Natha terkekeh kecil. Membuat Harvey sedikit tertegun, karena biasanya Natha selalu memasang wajah galak padanya itu. Melihat kedua mata bulat itu menyipit merupakan hal yang pertama kali Harvey lihat.
“Gua gak mau berkomitmen sama siapa-siapa, Vey.” Kuah mie Natha tatap dengan tangan yang mengaduk-aduknya menggunakan sendok. “Gua nolak perjodohan ini emang pure karena gua gak mau punya komitmen sama siapa-siapa. Hidup sendiri aja udah ribet, gimana hidup sama orang lain.”
Harvey berdehem pelan dengan kepalanya yang mengangguk mendengar penjelasan Natha. Begitu Natha menoleh kembali ke arahnya, kedua alis Harvey terangkat.
“Kalo lo, kenapa?”
“Gak punya waktu buat ngurus hal kaya gitu.” Sahut Harvey cepat. Ia terkekeh. “Bener kata lo, hidup sendiri aja udah ribet, gimana hidup sama orang lain.”
Keduanya kompak mendengus geli, terdiam beberapa saat sebelum menyadari sesuatu. Kepala Harvey dan Natha kompak menoleh ke arah satu sama lain kembali.
“Lah?” Kata mereka kompak.
Natha tergelak, suara tawanya menguar. “Bego lo!”

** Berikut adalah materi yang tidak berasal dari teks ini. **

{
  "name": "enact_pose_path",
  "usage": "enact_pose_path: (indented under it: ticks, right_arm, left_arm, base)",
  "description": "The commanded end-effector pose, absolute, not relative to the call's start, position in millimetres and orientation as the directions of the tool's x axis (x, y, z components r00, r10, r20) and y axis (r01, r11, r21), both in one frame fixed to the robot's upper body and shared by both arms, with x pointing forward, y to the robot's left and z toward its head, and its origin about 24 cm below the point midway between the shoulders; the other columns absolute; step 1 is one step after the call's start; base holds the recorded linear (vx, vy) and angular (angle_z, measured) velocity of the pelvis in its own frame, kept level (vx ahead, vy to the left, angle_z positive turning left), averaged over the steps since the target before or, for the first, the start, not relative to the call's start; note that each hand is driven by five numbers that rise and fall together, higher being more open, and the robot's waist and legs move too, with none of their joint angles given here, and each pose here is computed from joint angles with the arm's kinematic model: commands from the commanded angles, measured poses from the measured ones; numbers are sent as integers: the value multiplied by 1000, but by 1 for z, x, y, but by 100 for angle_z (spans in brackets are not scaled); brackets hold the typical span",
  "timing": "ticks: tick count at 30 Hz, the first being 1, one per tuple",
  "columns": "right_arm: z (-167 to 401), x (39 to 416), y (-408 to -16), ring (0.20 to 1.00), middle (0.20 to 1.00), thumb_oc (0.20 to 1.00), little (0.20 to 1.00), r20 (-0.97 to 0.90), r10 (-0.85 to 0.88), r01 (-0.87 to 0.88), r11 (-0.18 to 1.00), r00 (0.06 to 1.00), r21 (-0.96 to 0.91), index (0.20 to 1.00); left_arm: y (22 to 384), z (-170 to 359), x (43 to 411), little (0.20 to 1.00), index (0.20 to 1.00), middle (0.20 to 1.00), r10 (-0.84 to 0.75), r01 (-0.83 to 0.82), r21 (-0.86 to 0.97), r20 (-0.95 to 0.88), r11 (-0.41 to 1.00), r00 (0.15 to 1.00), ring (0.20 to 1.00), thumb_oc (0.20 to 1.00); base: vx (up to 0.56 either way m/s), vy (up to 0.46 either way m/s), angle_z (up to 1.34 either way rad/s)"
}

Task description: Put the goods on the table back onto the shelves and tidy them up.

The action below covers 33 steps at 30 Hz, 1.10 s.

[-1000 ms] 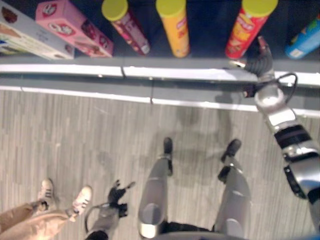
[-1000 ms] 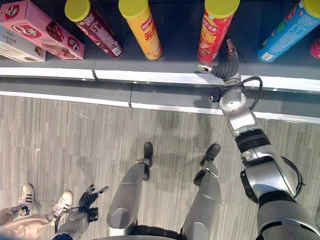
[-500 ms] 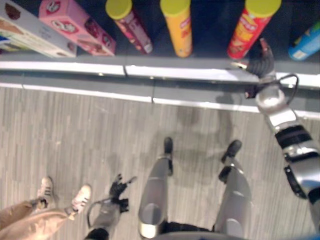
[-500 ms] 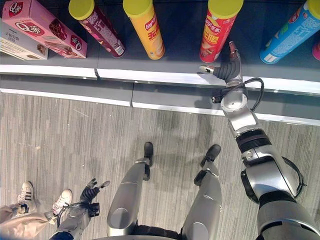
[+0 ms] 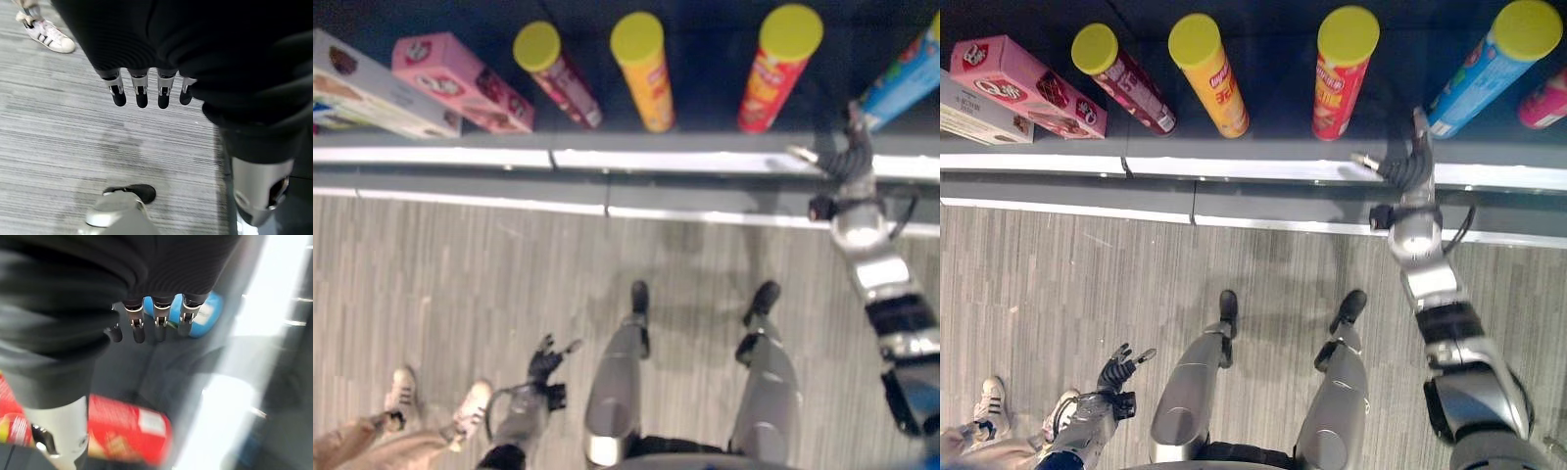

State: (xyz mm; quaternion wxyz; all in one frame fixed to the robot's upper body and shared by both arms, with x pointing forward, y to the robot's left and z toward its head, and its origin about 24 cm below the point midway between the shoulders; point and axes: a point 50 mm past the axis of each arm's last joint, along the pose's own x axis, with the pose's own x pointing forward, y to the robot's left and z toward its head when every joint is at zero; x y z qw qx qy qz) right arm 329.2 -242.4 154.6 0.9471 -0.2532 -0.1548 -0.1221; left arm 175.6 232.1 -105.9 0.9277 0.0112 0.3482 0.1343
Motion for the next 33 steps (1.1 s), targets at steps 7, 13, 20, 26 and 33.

“Secara gak langsung kita udah hidup sama orang lain gak sih?” Ucap Harvey sambil membenarkan posisi duduknya, kepalanya sudah tidak tertopang lagi. “Gua sama lo...”
“Ya walaupun tinggal satu rumah, kan kita udah sepakat buat temenan. Jadi gak bisa diitung hidup sama orang lain, ya gak?” Sela Natha cepat.
“Kayaknya.”
Setelah itu, keduanya kembali terdiam. Natha menghabiskan mie-nya dengan cepat, begitu habis, ia langsung turun dari kursi dan mencuci panci serta mangkuk kotornya. Tidak enak juga membuat Harvey menunggu dirinya terlalu lama.
“Lo naik duluan aja, biar gua matiin lampu dulu.” Kata Harvey sambil turun dari kursinya.
“Gapapa?”
“Emangnya kenapa?”
“Yaudah.” Sahut Natha sambil menaikan bahunya sekilas. “Gua naik duluan ya. Thanks, Harvey.”
Harvey mengangguk, ia menunggu sampai Natha masuk ke dalam kamarnya. Begitu suara pintu tertutup, ia langsung berjalan dan mematikan lampu lantai bawah sebelum masuk kembali ke kamar.